President Trump signed a retaliatory executive order on Thursday after vowing to take “big action” against Twitter.

The order marks the latest development in the president’s feud with social media platforms and his unsubstantiated claims that services such as Twitter are biased against conservatives.

The order seeks to limit Section 230 of the Communications Decency Act, a foundational 1996 law that shields online platforms from being held liable for most content posted by users. Section 230 enables tech companies to set their own content moderation policies, and both Republicans and Democrats have criticized various aspects and outcomes of the law.

If you feel a surge of déjà vu, that’s because Trump has riled up his supporters and allies with similar claims in the past. In May 2019, the White House said it would solicit feedback from people who felt they’d been censored in some way by social media moderation policies. That summer, the administration circulated a proposal to regulate social media platforms—the Protecting Americans from Online Censorship order. Along similar lines, The Wall Street Journal reported last week that Trump could form a panel to review social media censorship allegations.

The latest round of anti-bias talk was sparked by Twitter’s decision to stick a warning below the president’s false tweets about mail-in voting. Trump responded with threats—to “strongly regulate, or close them down”—and then Mark Zuckerberg weighed in on the matter, rather unhelpfully, by repeating a vague company line about how “Facebook shouldn’t be the arbiter of truth” on Fox News.

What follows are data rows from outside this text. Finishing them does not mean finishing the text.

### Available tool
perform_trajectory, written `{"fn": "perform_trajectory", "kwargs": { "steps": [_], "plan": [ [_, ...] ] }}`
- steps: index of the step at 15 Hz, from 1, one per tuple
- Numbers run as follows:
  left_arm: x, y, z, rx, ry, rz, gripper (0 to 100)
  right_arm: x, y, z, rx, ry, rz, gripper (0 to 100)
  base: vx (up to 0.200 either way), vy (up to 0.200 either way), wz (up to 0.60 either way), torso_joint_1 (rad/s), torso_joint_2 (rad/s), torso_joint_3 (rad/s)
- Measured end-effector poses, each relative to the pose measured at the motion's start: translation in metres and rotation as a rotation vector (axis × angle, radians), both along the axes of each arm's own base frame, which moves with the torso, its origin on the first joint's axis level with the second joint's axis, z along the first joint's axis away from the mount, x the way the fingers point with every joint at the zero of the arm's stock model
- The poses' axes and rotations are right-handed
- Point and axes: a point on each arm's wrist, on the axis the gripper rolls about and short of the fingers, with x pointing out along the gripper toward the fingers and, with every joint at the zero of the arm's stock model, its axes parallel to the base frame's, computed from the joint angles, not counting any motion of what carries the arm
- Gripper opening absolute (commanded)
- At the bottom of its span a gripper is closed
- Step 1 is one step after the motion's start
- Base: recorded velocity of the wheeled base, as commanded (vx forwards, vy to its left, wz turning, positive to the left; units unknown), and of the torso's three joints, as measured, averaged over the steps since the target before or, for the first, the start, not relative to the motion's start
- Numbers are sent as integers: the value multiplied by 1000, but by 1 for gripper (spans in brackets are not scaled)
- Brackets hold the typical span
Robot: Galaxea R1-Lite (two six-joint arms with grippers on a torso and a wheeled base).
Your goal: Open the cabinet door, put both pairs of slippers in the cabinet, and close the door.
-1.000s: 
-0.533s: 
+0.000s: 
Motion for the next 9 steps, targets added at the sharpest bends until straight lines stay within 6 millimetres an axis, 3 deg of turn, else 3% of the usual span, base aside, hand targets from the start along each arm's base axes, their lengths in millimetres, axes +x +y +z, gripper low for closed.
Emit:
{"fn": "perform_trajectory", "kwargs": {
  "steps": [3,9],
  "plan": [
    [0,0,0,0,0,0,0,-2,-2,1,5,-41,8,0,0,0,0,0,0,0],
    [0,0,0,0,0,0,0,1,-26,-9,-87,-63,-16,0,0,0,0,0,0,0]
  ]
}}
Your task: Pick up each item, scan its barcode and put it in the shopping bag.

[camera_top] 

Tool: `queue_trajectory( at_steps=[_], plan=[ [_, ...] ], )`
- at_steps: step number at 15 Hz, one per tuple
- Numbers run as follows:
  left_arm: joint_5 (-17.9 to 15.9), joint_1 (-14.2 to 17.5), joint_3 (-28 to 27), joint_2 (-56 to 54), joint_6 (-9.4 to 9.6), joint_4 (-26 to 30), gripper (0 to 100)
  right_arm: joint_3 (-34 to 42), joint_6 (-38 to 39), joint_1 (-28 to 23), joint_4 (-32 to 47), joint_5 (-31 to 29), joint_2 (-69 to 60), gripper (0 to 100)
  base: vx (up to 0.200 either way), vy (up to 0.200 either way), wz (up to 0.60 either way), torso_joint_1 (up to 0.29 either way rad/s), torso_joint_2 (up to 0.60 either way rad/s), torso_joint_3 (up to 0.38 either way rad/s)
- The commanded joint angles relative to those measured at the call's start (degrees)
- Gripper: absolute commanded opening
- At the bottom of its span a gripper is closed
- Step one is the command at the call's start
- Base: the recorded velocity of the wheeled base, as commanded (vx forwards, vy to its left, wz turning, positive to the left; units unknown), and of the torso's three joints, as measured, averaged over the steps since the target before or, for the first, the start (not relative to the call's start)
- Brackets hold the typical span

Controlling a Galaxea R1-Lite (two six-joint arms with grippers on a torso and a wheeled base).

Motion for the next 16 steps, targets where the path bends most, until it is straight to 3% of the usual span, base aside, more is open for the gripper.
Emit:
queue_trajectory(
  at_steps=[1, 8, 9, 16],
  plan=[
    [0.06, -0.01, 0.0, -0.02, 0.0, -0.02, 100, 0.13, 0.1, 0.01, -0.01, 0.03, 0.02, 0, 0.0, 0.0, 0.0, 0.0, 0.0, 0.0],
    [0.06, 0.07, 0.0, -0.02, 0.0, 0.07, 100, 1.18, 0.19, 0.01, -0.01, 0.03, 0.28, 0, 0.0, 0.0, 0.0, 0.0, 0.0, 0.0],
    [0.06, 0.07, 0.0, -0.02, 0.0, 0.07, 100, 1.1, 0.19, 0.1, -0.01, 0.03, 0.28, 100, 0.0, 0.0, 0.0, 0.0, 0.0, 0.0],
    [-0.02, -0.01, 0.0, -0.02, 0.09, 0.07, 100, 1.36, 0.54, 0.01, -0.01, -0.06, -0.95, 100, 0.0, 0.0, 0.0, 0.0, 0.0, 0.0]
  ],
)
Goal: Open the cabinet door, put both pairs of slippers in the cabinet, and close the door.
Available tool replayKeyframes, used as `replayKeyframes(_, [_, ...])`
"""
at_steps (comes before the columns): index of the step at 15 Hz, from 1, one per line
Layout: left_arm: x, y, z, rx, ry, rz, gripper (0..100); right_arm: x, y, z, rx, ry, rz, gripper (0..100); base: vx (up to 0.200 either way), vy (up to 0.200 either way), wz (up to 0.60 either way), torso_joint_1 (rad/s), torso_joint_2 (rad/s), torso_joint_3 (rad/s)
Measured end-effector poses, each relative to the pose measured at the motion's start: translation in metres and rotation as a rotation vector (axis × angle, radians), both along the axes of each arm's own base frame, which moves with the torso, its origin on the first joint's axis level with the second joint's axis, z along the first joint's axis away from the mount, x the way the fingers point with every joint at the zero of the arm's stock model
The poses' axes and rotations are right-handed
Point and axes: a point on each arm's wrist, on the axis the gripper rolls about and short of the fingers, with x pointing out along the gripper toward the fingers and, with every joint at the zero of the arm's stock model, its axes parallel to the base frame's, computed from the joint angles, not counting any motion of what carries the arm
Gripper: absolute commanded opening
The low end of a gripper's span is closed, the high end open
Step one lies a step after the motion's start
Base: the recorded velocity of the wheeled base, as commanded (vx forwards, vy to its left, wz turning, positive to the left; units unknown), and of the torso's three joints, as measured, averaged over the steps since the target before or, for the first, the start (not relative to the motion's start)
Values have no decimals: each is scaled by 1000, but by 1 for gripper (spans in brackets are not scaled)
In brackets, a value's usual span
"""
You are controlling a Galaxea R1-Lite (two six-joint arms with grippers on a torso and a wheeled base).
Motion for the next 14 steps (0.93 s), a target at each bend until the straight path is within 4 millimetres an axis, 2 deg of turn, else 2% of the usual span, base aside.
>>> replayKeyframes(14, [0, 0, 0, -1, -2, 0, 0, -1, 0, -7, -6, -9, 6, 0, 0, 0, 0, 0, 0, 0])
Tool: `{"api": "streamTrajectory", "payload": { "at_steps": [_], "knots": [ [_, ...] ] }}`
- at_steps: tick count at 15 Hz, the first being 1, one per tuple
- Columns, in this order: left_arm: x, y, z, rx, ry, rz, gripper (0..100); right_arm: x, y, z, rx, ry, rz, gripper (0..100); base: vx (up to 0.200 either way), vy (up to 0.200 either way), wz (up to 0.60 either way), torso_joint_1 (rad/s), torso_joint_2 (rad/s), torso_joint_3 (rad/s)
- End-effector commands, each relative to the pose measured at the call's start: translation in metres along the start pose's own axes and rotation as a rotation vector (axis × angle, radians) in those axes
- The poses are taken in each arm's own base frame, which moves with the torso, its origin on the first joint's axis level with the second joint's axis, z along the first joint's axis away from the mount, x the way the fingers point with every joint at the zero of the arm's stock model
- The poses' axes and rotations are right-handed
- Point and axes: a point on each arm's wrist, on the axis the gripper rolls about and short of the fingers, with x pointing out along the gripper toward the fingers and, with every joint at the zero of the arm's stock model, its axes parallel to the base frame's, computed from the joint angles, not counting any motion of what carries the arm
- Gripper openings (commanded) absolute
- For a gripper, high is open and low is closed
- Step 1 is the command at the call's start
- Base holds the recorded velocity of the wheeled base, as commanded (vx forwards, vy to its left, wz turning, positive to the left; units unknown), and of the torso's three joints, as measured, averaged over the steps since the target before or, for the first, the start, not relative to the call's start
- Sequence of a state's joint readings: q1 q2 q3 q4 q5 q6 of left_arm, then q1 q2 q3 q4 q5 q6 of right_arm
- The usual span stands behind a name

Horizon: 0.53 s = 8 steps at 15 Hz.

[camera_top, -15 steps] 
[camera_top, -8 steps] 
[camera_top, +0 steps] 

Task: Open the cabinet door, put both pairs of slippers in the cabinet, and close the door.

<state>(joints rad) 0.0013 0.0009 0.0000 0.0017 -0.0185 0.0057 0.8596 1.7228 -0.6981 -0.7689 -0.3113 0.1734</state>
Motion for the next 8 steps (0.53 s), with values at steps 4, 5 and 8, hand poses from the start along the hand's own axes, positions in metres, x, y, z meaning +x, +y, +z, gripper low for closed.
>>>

Earlier today, free speech advocates and civil rights groups, including the ACLU, issued fierce criticism of the order and questioned whether it will hold up to legal scrutiny.

“The president also has no authority to rewrite a congressional statute with an executive order imposing a flawed interpretation of Section 230,” said ACLU senior legislative counsel Kate Ruane in a statement. “Section 230 incentivizes platforms to host all sorts of content without fear of being held liable for it. It enables speech, not censorship.”